Announcement

Collapse
No announcement yet.
X
  • Filter
  • Time
  • Show
Clear All
new posts

  • Drawing random sample multiple times from a large data set

    Hi, I would like to know how can I draw a smaller sample (of say 20000) from an already existing large data set such as Demographic Health Survey using Monte Carlo Simulation. I want to use 1000 repitions to generate a beta coefficient value to check its consistency. I tried something like this. But it gave me one constant value of the 1000 beta. Would be glad if anyone can point out my mistake.

    Code:
    gen beta=.
    
    quietly{
    forvalues i=1(1)1000 {
       
        preserve
        
        //generating a random number and drawing first 20000 as samples from the data//
        set seed 135790
        gen random=runiform()
        sort random
        gen insample=_n<=20000
    
        //Panel regression//
    
        xtset id time
        xtreg y lag_y x1 x2 x3 x4 x5 //The variables are obtained from the already available data set//
        
        local coeff=_b[lag_y]
        restore 
        
        //Store the beta values//
        replace beta=`coeff' in `i'
        
        }
    }
    
    summ beta
    Thanks in advance!

  • #2
    Take your -set seed- command outside (and before) the loop! By resetting the seed on each iteration of the loop you are forcing Stata to repeat the same random numbers instead of progressing through the stream to new ones.

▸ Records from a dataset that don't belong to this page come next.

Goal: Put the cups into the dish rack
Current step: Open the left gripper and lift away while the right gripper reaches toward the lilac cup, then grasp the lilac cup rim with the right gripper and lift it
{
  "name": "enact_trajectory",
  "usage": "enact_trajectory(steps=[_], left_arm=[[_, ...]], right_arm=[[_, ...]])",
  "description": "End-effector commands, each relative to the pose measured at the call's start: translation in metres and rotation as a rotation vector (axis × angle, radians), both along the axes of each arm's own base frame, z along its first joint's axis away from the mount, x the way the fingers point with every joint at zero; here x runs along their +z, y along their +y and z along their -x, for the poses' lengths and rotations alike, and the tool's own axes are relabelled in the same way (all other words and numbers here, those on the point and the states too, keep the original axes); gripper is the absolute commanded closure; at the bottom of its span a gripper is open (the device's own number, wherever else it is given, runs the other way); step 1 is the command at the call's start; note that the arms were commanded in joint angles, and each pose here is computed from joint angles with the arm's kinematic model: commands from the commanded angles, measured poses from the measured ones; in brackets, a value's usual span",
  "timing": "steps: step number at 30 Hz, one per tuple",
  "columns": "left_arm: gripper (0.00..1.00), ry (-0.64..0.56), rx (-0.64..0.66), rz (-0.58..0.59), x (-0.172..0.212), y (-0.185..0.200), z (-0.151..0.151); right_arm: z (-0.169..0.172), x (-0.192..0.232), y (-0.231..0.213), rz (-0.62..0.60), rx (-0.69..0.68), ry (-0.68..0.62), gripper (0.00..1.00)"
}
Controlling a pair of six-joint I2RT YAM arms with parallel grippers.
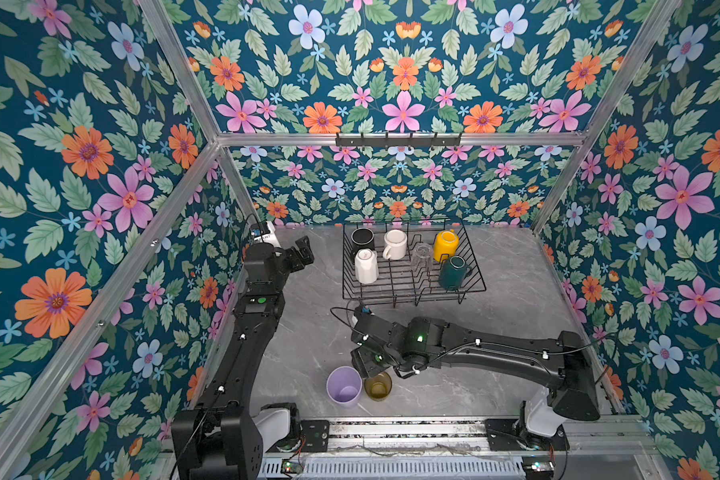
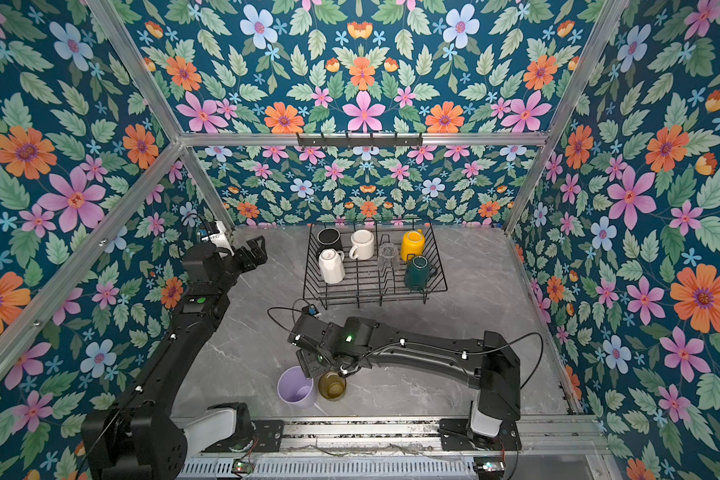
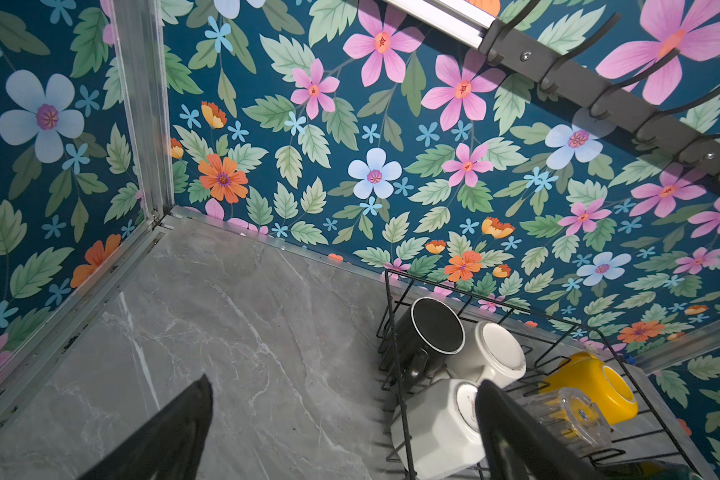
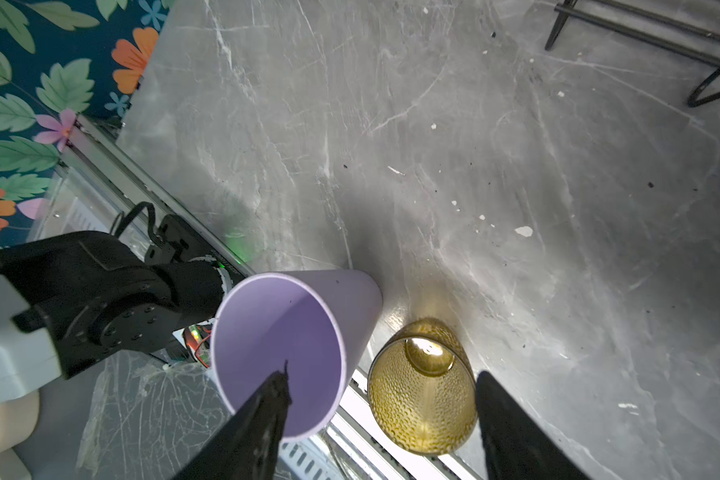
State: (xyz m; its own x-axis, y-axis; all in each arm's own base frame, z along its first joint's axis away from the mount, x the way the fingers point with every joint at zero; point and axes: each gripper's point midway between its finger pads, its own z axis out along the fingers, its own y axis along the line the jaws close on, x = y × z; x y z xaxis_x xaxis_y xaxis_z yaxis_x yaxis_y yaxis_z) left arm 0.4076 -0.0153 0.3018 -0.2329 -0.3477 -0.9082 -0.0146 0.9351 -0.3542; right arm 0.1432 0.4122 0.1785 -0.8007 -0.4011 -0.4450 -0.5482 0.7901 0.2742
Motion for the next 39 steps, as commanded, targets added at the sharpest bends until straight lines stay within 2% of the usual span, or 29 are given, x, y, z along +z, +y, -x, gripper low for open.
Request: enact_trajectory(steps=[1,12,28,33,39], left_arm=[[0.00,-0.025,0.008,0.007,0.007,0.002,0.000],[0.00,-0.027,0.014,0.017,0.008,0.006,0.001],[0.00,-0.025,0.011,0.025,0.007,0.007,0.001],[0.00,-0.025,0.006,0.026,0.007,0.006,0.001],[0.00,-0.025,0.006,0.026,0.006,0.007,0.001]], right_arm=[[0.005,-0.006,0.003,0.018,0.017,0.020,0.33],[0.017,-0.035,0.020,0.052,0.056,0.090,0.51],[0.017,-0.059,0.028,0.105,0.064,0.110,0.82],[0.016,-0.054,0.028,0.093,0.057,0.103,1.00],[0.016,-0.040,0.029,0.037,0.053,0.095,1.00]])
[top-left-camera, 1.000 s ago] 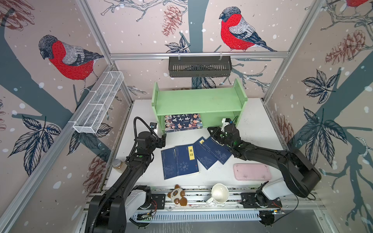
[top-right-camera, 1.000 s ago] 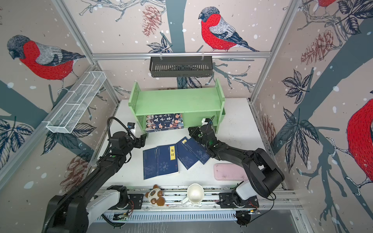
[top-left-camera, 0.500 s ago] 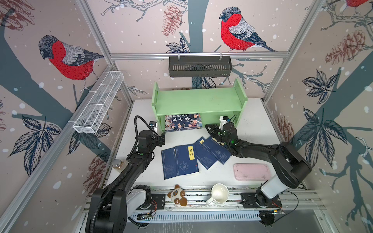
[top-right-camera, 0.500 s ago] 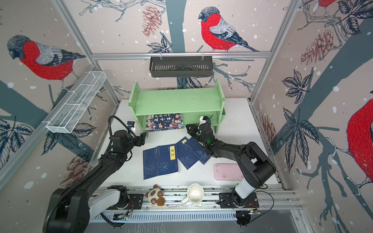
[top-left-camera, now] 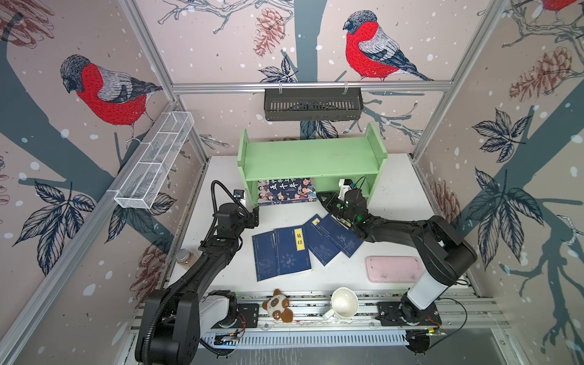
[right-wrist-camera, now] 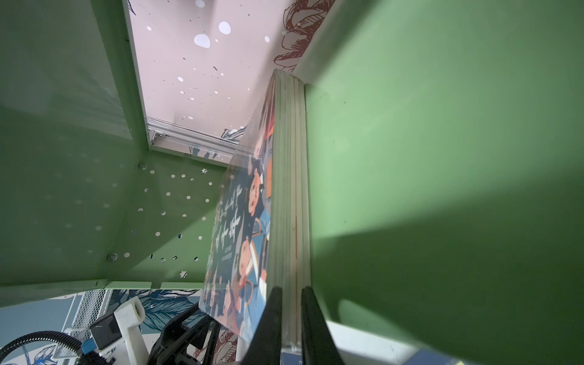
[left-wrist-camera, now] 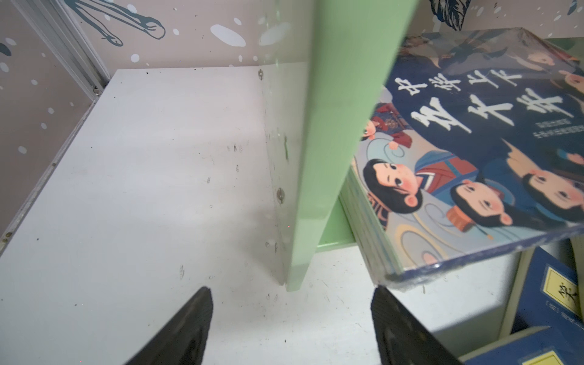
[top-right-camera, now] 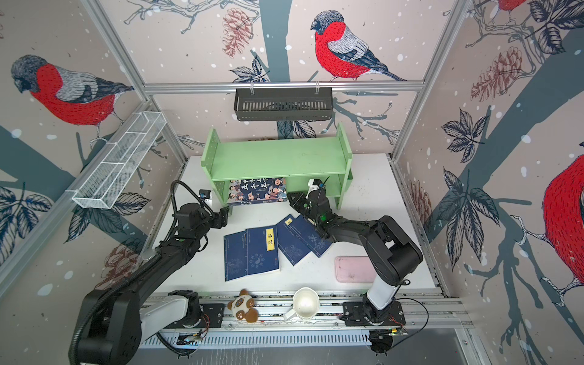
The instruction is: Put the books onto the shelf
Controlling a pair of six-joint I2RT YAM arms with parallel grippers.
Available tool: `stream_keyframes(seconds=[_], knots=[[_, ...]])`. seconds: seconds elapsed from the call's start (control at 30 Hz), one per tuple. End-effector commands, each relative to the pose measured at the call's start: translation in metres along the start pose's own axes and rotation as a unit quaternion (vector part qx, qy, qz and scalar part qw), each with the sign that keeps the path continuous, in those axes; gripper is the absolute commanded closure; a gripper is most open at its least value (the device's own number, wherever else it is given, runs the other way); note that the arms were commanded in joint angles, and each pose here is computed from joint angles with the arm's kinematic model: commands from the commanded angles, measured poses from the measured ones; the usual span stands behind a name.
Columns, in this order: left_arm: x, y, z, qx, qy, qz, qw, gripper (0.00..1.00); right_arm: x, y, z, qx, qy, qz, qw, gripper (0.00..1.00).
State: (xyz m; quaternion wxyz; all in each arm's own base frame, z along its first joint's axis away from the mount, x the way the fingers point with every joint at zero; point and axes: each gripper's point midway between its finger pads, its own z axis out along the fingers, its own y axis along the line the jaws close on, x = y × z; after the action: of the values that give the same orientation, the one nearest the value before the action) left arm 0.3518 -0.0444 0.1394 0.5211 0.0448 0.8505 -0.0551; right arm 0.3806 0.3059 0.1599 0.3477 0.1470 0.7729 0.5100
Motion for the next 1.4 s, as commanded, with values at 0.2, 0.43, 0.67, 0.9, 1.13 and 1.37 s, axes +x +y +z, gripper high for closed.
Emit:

    Added: Although this is unrelated to the question you raised, I note that you are slowing this code down enormously by needlessly thrashing your disk. There is no need to -preserve- and -restore- your data set given that you don't have to do anything destructive to the data in each run. To gain this efficiency, however, you need to save your betas in a postfile rather than in the original data set. (There is no reason to save them in the original data set anyway, in fact, it's bad data management practice, because there is no connection between the pre-existing data in a given observation and the beta coefficient you happen to end up putting in that particular observation.) Also, there is no need to "launder" _b[lag_y] through a local macro in order to save it: you can just put it there directly and avoid a potential loss of precision as a result.

    Code:
    gen random = .
    set seed 135790
    
    xtset id time
    
    
    capture postutil clear
    postfile handle int i double beta using betas, replace
    
    quietly{
        forvalues i=1(1)1000 {
      
            //generating a random number and drawing first 20000 as samples from the data//
            replace random=runiform()
            sort random
    
            //Panel regression//
    
            xtreg y lag_y x1 x2 x3 x4 x5 in 1/20000 //The variables are obtained from the already available data set//
            
            //Store the beta values//
           post handle (`i') (_b[lag_y])
        
        }
    }
    
    postclose handle
    use betas, clear
    summ beta
    Last edited by Clyde Schechter; 19 Dec 2018, 12:34.

    Comment


    • #3
      As far as I can see in these solutions the panel data structure is not being respected, which is not necessary a good idea. Panel data estimators such as the random effect regression above are justified as the cross sectional dimension goes to infinity, and the time series dimension is taken as fixed/given.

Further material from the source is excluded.